**Activity**
Keep only the lines of the data below that contain "aluminium", and copy them.

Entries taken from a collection
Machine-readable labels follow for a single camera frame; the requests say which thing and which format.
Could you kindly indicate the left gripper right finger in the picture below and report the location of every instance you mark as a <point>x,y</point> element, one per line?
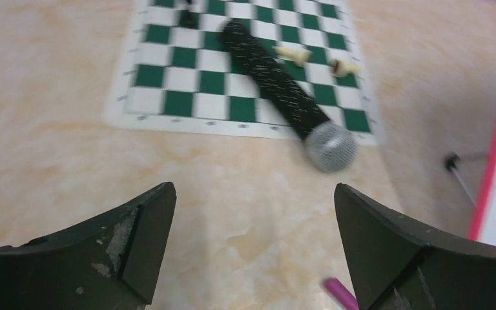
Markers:
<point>398,262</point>

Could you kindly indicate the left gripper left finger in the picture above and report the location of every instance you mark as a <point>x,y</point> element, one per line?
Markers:
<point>109,261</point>

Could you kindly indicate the purple cap marker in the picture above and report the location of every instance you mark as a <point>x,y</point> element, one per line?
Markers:
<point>340,293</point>

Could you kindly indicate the black microphone grey head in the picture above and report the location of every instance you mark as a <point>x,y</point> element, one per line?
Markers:
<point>329,146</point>

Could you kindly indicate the green white chess mat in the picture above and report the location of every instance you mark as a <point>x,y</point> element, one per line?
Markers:
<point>178,79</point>

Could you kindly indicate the black chess piece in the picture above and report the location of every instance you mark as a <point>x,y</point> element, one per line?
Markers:
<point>188,18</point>

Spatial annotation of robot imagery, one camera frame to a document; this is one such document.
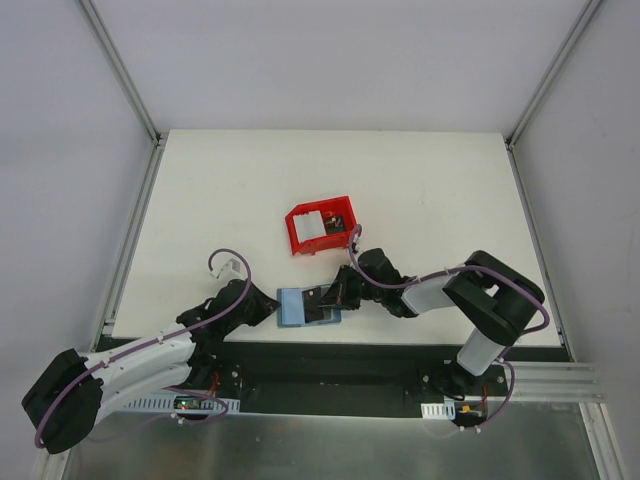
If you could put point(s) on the right white cable duct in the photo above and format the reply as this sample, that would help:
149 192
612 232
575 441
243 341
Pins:
438 411

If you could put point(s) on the white cable duct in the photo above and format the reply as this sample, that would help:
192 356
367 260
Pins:
438 411
180 403

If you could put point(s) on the blue leather card holder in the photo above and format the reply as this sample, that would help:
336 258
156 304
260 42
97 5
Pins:
299 307

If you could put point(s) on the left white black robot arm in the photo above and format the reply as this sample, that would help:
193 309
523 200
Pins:
77 391

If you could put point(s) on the left white cable duct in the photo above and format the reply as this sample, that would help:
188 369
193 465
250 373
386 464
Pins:
180 403

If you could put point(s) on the right aluminium frame post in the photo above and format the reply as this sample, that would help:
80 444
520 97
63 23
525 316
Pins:
558 63

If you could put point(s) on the left aluminium frame post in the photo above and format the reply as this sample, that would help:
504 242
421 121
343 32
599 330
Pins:
104 40

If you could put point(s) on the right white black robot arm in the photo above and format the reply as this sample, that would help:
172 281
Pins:
502 304

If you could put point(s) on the black card lying in bin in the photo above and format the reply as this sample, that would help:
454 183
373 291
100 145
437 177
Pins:
334 224

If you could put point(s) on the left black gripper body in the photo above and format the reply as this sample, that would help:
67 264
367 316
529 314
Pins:
261 304

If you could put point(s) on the aluminium frame post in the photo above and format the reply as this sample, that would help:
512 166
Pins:
104 40
558 63

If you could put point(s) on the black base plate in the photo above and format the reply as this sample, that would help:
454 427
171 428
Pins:
357 380

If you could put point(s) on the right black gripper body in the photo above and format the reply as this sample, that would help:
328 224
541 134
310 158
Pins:
343 289

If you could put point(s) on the red plastic bin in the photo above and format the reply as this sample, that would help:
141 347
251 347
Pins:
333 206

**Exercise result**
If you could put point(s) on the right aluminium frame post in the photo above and format the reply as this sample, that would help:
If you could put point(s) on the left aluminium frame post in the photo above and format the reply as this sample, that would help:
If you could put point(s) on the aluminium frame post in the photo above and format the reply as this sample, that would help:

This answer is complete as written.